» **Assigned task**:
Word for word, restate the entries below, but exclude the images.

» **Working data**:
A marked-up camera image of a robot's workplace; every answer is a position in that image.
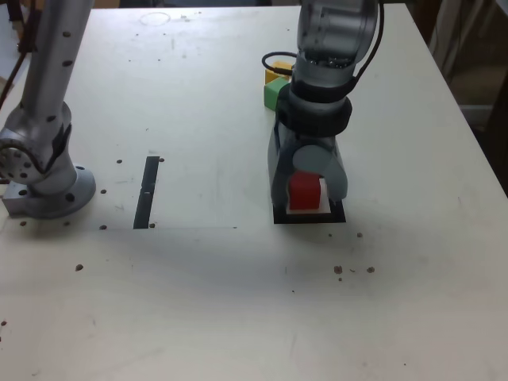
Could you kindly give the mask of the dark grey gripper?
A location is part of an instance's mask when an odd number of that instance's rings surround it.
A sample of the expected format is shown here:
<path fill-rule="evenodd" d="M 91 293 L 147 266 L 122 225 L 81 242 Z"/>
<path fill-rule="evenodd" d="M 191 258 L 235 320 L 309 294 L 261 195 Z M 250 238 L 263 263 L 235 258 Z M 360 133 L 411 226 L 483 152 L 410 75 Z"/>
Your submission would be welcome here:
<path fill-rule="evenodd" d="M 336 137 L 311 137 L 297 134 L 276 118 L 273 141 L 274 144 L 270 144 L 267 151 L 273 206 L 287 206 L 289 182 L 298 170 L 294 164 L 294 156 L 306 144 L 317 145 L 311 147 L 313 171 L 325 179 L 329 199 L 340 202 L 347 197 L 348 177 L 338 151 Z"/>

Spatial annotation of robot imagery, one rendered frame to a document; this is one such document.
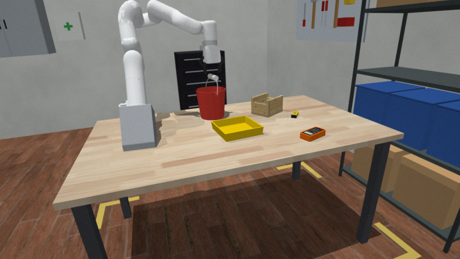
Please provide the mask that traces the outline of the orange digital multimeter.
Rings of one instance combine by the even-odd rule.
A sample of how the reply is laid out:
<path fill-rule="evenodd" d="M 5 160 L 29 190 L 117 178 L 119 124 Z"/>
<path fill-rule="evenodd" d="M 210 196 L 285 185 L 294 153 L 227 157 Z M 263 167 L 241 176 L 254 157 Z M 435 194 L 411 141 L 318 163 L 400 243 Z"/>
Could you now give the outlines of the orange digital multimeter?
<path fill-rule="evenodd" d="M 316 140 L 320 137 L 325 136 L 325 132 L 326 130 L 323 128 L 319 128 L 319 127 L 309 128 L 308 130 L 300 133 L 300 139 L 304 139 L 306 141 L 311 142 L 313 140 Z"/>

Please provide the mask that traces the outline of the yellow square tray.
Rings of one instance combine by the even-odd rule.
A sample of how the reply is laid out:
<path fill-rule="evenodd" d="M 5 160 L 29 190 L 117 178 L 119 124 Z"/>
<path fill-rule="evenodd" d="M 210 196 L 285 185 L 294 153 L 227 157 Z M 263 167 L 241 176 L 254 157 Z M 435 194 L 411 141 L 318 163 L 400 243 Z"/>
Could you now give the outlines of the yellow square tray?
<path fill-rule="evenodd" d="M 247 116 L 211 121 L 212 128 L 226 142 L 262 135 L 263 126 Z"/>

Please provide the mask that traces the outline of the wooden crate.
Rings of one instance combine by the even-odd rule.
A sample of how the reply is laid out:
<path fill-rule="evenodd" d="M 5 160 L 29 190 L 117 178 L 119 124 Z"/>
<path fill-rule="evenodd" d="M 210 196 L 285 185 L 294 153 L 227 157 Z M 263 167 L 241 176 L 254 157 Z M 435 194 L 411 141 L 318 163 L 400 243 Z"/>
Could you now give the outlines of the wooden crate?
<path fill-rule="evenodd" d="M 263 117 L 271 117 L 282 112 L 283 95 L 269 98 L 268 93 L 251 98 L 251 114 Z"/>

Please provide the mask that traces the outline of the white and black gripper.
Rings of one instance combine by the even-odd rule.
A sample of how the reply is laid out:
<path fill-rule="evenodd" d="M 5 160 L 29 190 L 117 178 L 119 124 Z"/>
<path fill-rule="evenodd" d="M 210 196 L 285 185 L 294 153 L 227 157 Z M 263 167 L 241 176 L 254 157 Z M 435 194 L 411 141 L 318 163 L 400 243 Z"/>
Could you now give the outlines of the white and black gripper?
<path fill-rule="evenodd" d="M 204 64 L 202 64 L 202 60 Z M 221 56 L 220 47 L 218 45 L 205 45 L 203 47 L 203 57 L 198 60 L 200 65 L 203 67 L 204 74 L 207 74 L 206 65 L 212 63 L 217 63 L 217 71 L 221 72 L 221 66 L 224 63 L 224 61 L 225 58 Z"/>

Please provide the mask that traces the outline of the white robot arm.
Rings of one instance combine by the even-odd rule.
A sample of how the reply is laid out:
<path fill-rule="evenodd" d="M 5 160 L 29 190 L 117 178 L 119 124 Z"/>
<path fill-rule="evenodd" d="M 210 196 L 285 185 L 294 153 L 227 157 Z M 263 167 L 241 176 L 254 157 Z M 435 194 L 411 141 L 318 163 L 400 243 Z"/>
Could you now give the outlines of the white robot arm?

» **Final answer**:
A marked-up camera image of a robot's workplace; every answer is a position in that image.
Could you kindly give the mask of the dark grey gripper?
A location is part of an instance's mask when an odd number of that instance's rings surround it.
A sample of the expected format is shown here:
<path fill-rule="evenodd" d="M 91 293 L 147 266 L 122 225 L 81 242 Z"/>
<path fill-rule="evenodd" d="M 191 258 L 235 320 L 309 294 L 261 195 Z M 250 238 L 263 263 L 235 258 Z M 360 133 L 411 226 L 483 152 L 410 75 Z"/>
Your submission would be welcome here:
<path fill-rule="evenodd" d="M 336 137 L 311 137 L 297 134 L 276 118 L 273 141 L 274 144 L 270 144 L 267 151 L 273 206 L 287 206 L 289 182 L 298 170 L 294 164 L 294 156 L 306 144 L 317 145 L 311 147 L 313 171 L 325 179 L 329 199 L 340 202 L 347 197 L 348 177 L 338 151 Z"/>

Spatial annotation of robot imagery, one rendered frame to a document; this is one such document.
Please provide the mask that traces the outline of the orange digital multimeter.
Rings of one instance combine by the even-odd rule.
A sample of how the reply is laid out:
<path fill-rule="evenodd" d="M 5 160 L 29 190 L 117 178 L 119 124 Z"/>
<path fill-rule="evenodd" d="M 210 196 L 285 185 L 294 153 L 227 157 Z M 263 167 L 241 176 L 254 157 Z M 435 194 L 411 141 L 318 163 L 400 243 Z"/>
Could you now give the outlines of the orange digital multimeter?
<path fill-rule="evenodd" d="M 316 140 L 320 137 L 325 136 L 325 132 L 326 130 L 323 128 L 319 128 L 319 127 L 309 128 L 308 130 L 300 133 L 300 139 L 304 139 L 306 141 L 311 142 L 313 140 Z"/>

Please provide the mask that traces the outline of the yellow square tray.
Rings of one instance combine by the even-odd rule.
A sample of how the reply is laid out:
<path fill-rule="evenodd" d="M 5 160 L 29 190 L 117 178 L 119 124 Z"/>
<path fill-rule="evenodd" d="M 210 196 L 285 185 L 294 153 L 227 157 Z M 263 167 L 241 176 L 254 157 Z M 435 194 L 411 141 L 318 163 L 400 243 Z"/>
Could you now give the outlines of the yellow square tray?
<path fill-rule="evenodd" d="M 247 116 L 211 121 L 212 128 L 226 142 L 262 135 L 263 126 Z"/>

Please provide the mask that traces the outline of the wooden crate.
Rings of one instance combine by the even-odd rule.
A sample of how the reply is laid out:
<path fill-rule="evenodd" d="M 5 160 L 29 190 L 117 178 L 119 124 Z"/>
<path fill-rule="evenodd" d="M 210 196 L 285 185 L 294 153 L 227 157 Z M 263 167 L 241 176 L 254 157 Z M 435 194 L 411 141 L 318 163 L 400 243 Z"/>
Could you now give the outlines of the wooden crate?
<path fill-rule="evenodd" d="M 263 117 L 271 117 L 282 112 L 283 95 L 269 98 L 268 93 L 251 98 L 251 114 Z"/>

Please provide the mask that traces the outline of the white and black gripper.
Rings of one instance combine by the even-odd rule.
A sample of how the reply is laid out:
<path fill-rule="evenodd" d="M 5 160 L 29 190 L 117 178 L 119 124 Z"/>
<path fill-rule="evenodd" d="M 210 196 L 285 185 L 294 153 L 227 157 Z M 263 167 L 241 176 L 254 157 Z M 435 194 L 411 141 L 318 163 L 400 243 Z"/>
Could you now give the outlines of the white and black gripper?
<path fill-rule="evenodd" d="M 204 64 L 202 64 L 202 60 Z M 221 56 L 220 47 L 218 45 L 205 45 L 203 47 L 203 57 L 198 60 L 200 65 L 203 67 L 204 74 L 207 74 L 206 65 L 212 63 L 217 63 L 217 71 L 221 72 L 221 66 L 224 63 L 224 61 L 225 58 Z"/>

Please provide the mask that traces the outline of the white robot arm.
Rings of one instance combine by the even-odd rule.
A sample of how the reply is laid out:
<path fill-rule="evenodd" d="M 5 160 L 29 190 L 117 178 L 119 124 Z"/>
<path fill-rule="evenodd" d="M 210 196 L 285 185 L 294 153 L 227 157 Z M 263 167 L 241 176 L 254 157 Z M 435 194 L 411 141 L 318 163 L 400 243 Z"/>
Could you now give the outlines of the white robot arm?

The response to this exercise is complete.